### Activity
Give again the entries below exactly, beginning at the first line and ending at the line with "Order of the".

### Recorded data
== Segment start ==

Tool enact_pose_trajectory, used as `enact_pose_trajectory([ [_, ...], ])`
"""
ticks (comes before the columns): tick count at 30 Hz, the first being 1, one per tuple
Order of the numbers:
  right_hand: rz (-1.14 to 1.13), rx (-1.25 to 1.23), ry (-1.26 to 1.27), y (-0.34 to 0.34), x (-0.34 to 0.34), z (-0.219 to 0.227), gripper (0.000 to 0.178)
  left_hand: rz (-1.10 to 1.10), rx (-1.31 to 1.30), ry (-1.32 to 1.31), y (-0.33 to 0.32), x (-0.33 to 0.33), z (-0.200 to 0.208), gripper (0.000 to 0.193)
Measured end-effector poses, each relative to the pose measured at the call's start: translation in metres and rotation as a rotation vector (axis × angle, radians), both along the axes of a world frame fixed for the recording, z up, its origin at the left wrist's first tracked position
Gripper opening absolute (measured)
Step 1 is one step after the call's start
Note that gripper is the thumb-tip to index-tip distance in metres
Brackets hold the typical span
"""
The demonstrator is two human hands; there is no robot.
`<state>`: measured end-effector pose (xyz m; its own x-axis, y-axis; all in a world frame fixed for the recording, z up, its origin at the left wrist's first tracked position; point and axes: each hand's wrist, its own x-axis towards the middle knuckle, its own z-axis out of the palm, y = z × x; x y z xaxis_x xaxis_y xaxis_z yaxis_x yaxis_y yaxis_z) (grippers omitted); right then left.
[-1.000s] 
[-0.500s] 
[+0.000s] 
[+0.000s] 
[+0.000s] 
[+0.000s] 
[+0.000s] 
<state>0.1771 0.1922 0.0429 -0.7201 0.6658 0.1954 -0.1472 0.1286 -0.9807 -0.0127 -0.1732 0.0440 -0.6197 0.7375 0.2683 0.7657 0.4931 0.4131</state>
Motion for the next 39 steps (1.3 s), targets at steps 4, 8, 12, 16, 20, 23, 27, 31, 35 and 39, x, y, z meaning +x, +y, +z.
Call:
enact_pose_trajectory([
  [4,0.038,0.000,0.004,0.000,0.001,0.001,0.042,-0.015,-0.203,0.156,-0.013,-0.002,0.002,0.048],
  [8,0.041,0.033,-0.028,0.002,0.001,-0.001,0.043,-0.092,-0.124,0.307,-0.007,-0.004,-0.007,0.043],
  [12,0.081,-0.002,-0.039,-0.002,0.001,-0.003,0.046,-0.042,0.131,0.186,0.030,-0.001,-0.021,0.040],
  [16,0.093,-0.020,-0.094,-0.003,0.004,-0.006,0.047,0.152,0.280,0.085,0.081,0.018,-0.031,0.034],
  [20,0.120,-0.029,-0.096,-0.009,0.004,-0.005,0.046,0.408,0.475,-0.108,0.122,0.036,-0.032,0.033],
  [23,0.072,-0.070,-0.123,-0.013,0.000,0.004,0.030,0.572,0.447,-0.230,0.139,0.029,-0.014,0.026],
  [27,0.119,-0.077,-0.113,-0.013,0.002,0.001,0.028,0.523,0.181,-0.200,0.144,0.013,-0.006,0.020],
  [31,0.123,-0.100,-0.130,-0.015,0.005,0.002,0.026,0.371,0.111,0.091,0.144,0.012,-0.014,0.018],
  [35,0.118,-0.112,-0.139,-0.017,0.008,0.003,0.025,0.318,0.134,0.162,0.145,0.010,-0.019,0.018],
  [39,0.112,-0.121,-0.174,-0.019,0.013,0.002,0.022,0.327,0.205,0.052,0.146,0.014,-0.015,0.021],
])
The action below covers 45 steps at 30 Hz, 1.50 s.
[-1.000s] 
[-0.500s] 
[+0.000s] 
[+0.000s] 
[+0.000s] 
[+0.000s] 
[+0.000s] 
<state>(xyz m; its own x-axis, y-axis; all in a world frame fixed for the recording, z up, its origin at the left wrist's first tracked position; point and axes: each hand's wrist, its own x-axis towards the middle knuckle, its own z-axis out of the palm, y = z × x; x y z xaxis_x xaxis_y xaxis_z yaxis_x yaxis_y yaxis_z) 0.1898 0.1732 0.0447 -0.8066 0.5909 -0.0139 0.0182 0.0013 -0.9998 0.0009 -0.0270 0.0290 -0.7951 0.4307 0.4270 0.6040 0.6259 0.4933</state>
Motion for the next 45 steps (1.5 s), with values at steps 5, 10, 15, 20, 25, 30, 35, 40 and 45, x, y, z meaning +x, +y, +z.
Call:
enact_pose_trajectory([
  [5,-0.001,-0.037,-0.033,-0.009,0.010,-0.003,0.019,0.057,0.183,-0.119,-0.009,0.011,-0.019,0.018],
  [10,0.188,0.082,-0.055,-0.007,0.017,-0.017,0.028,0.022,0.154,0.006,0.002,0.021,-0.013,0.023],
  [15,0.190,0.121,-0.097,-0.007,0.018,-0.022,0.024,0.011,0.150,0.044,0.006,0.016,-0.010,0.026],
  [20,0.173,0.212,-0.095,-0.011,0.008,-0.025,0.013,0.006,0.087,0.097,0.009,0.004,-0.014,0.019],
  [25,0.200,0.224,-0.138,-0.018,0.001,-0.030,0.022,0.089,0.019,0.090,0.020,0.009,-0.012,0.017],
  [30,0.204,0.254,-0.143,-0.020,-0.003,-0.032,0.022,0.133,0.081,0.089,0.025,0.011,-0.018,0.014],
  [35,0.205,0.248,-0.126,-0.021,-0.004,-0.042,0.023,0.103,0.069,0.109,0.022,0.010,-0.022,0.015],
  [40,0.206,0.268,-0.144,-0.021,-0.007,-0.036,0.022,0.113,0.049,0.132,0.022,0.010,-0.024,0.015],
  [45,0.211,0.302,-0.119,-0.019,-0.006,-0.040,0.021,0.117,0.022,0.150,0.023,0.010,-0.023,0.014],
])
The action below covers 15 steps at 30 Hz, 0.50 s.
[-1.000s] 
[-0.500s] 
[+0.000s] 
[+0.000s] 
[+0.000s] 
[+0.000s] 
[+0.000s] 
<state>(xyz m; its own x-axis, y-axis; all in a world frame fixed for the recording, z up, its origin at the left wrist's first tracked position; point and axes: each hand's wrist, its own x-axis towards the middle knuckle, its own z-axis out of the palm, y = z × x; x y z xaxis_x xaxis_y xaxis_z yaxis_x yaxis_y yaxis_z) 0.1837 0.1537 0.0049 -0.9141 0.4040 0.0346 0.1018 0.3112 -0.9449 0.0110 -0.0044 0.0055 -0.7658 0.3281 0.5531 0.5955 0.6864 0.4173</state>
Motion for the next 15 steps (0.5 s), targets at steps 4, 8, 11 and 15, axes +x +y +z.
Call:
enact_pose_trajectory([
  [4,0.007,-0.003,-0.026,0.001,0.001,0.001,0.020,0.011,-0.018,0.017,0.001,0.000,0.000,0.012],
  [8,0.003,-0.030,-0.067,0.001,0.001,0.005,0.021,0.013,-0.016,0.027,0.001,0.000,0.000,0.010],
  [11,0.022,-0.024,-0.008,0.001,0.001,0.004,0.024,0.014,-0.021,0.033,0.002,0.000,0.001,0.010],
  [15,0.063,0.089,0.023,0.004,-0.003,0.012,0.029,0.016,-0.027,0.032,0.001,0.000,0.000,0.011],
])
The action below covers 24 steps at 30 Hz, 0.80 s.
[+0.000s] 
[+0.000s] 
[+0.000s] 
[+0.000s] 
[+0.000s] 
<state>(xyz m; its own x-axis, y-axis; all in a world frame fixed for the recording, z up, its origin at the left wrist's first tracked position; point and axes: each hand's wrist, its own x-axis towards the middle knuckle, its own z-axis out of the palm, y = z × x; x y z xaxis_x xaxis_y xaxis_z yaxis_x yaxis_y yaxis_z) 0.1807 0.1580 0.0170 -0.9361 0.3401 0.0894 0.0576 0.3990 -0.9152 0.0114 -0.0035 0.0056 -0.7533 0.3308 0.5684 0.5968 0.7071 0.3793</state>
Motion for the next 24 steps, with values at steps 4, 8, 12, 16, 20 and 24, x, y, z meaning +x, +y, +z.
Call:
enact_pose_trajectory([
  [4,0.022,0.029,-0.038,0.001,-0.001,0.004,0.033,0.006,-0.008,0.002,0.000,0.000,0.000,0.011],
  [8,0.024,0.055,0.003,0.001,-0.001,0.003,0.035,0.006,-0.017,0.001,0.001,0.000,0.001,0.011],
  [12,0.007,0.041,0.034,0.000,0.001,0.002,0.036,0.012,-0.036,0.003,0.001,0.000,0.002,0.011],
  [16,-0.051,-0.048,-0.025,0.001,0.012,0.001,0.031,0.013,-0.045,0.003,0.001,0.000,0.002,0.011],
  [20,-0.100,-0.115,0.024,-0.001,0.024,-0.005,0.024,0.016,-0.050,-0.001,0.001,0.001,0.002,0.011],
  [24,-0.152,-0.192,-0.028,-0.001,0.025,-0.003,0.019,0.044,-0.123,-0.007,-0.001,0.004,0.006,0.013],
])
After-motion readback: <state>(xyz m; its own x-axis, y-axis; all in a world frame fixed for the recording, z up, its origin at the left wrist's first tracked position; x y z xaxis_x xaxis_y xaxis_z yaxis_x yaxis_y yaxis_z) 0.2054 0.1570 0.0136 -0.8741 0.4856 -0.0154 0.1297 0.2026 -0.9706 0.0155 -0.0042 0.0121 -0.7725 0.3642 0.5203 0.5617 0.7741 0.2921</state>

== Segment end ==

### Solution for this task
Tool enact_pose_trajectory, used as `enact_pose_trajectory([ [_, ...], ])`
"""
ticks (comes before the columns): tick count at 30 Hz, the first being 1, one per tuple
Order of the numbers:

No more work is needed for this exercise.